PGE2 is a negative feedback regulator during LPS-induced immune responses in primary spinal cord cultures. A–D, Western blot analyses of COX-2 (72 kDa) and mPGES-1 (16 kDa) protein levels in lysates of spinal cord cells after incubation with 1 μg/ml LPS, 3 μm indomethacin, or 3 μm rofecoxib for 5 (A and B) or 22 h (C and D). ERK-2 (42 kDa) was used to control for equal loading. B and C, densitometric analyses of 3–4 independent experiments. Student's t test: *, p ≤ 0.05; ***, p ≤ 0.001. E and F, same as in A except spinal cord cells have been incubated with 1 μg/ml LPS, 3 μm rofecoxib, and 1 μm prostanoids for 21 h. F, densitometric analysis of three independent experiments. Student's t test: *, p ≤ 0.05. G and H, same as in A except that increasing PGE2 concentrations were used. H, densitometric analysis of 3 independent experiments. Student's t test: *, p ≤ 0.05; **, p ≤ 0.01.
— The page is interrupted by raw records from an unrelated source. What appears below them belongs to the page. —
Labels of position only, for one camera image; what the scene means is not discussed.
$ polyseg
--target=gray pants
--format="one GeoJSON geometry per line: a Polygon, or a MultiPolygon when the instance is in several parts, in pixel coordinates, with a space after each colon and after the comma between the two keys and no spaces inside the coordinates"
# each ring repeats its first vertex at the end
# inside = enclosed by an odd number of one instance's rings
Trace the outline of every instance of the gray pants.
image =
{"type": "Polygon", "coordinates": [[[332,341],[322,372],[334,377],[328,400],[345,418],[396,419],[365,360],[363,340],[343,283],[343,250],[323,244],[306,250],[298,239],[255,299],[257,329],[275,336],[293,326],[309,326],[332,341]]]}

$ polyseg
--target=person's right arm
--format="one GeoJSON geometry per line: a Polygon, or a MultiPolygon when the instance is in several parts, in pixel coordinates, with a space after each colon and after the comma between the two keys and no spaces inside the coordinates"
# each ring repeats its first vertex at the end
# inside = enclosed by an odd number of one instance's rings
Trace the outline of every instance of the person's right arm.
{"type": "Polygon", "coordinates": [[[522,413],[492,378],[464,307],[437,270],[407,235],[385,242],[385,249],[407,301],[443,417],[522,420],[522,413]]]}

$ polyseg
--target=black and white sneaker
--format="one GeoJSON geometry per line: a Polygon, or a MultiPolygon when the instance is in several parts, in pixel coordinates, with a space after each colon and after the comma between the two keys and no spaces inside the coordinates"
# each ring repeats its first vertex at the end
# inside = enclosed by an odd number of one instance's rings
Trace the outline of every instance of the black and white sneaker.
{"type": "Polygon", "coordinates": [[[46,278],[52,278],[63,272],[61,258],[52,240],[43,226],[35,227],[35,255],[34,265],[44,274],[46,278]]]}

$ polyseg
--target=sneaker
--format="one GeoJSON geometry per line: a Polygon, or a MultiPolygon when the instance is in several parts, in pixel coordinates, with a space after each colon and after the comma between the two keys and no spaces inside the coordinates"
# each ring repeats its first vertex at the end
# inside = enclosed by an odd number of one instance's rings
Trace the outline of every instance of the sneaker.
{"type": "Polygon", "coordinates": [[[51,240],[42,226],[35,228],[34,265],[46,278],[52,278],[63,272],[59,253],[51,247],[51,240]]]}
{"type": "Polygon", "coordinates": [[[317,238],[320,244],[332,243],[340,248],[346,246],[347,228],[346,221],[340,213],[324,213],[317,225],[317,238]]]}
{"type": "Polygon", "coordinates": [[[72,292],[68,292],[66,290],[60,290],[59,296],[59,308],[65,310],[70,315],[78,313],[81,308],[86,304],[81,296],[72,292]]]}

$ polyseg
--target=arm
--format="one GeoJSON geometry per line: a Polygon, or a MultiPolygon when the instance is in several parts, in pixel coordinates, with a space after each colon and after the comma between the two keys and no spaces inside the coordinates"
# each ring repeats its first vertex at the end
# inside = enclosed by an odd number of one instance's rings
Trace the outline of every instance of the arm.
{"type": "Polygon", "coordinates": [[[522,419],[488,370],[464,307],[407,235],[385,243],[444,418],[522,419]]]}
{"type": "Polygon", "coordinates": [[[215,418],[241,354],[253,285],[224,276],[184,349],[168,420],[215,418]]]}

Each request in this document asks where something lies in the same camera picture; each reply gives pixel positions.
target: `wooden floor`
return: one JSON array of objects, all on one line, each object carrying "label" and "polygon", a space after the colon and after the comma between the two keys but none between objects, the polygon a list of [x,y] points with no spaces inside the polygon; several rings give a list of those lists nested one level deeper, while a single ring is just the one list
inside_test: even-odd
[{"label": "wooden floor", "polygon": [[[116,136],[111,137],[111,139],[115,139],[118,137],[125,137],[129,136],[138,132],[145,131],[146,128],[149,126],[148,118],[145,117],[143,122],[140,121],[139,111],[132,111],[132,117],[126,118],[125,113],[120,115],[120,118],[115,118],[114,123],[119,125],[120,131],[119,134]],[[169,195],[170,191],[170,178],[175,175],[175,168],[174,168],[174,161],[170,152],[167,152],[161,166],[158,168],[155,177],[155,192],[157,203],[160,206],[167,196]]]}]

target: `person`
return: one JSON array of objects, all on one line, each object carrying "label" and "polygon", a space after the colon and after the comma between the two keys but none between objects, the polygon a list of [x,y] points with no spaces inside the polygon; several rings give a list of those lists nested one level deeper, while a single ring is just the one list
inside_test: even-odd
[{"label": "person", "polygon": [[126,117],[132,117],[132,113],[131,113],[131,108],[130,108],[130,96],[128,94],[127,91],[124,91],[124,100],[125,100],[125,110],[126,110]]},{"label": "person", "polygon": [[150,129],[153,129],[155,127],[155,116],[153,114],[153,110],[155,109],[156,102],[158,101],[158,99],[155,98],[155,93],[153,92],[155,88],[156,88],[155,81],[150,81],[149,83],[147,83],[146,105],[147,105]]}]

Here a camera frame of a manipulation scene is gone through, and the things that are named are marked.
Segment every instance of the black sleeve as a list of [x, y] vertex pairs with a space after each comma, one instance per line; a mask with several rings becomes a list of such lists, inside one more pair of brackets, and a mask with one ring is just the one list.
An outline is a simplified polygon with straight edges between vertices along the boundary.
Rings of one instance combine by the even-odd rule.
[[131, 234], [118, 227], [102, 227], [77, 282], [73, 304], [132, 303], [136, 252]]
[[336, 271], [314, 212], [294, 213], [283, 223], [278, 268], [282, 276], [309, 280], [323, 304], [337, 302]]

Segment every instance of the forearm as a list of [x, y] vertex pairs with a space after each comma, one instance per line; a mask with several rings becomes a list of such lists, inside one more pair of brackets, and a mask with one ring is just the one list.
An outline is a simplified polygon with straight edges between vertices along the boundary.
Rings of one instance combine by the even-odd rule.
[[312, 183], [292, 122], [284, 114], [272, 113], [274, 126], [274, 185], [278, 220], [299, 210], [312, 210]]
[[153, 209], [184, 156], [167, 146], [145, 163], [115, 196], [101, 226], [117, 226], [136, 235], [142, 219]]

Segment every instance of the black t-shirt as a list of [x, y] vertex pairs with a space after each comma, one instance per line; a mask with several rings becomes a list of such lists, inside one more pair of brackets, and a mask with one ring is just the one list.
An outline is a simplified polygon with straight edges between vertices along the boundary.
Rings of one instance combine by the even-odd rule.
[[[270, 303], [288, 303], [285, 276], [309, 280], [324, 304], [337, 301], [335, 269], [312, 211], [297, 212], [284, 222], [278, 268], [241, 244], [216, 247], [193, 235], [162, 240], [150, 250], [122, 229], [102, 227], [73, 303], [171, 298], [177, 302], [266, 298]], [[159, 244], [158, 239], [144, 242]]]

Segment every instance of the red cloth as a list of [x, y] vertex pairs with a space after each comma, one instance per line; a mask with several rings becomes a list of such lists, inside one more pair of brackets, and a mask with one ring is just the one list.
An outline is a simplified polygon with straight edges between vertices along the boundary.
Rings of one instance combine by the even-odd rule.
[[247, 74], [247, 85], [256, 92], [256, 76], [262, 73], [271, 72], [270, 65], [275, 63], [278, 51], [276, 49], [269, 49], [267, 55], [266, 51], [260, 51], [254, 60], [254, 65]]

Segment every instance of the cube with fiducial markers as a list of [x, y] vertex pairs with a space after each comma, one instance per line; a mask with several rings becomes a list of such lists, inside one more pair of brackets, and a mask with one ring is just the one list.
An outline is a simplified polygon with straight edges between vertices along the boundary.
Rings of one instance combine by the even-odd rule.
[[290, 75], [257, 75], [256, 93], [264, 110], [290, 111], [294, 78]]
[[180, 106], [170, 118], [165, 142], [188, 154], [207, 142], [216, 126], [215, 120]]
To identify the EP receptor subtypes that mediated this negative feedback regulation by PGE2, we repeated the experiments using selective EP receptor agonists instead of PGE2 and found that EP2 and EP4 agonists inhibited LPS-induced COX-2 expression at low nanomolar concentrations. Similarly, EP2 agonists inhibited mPGES-1 expression (Fig. 3A) whereas both EP1 and EP3 agonists did not reduce COX-2 or mPGES-1 expression. Effects of the EP1 agonist at very high concentrations (10 μm) might be attributed to loss of receptor selectivity (Ki = 150 nm for EP1) (Fig. 3, A and B) (31).
FIGURE 3.
EP2 and EP4 mediate the negative feedback regulation by PGE2. A and B, spinal cord cells were stimulated with 1 μg/ml LPS, 3 μm rofecoxib, and the respective EP receptor agonist for 21 h. Protein levels were determined by Western blotting. B, densitometric analysis of at least 2 independent experiments. Student's t test: *, p ≤ 0.05. C, prostanoid concentrations in supernatants of spinal cord cultures that have been stimulated with 1 μg/ml LPS and the respective ONO-AE1–259-01 (EP2 agonist) concentrations. Inset, prostanoid concentrations in cultures treated with the indicated ONO-AE1-329 (EP4 agonist) concentrations. Data are shown as the average of at least 3 independent experiments. Student's t test: *, p ≤ 0.05; **, p ≤ 0.01; ***, p ≤ 0.005.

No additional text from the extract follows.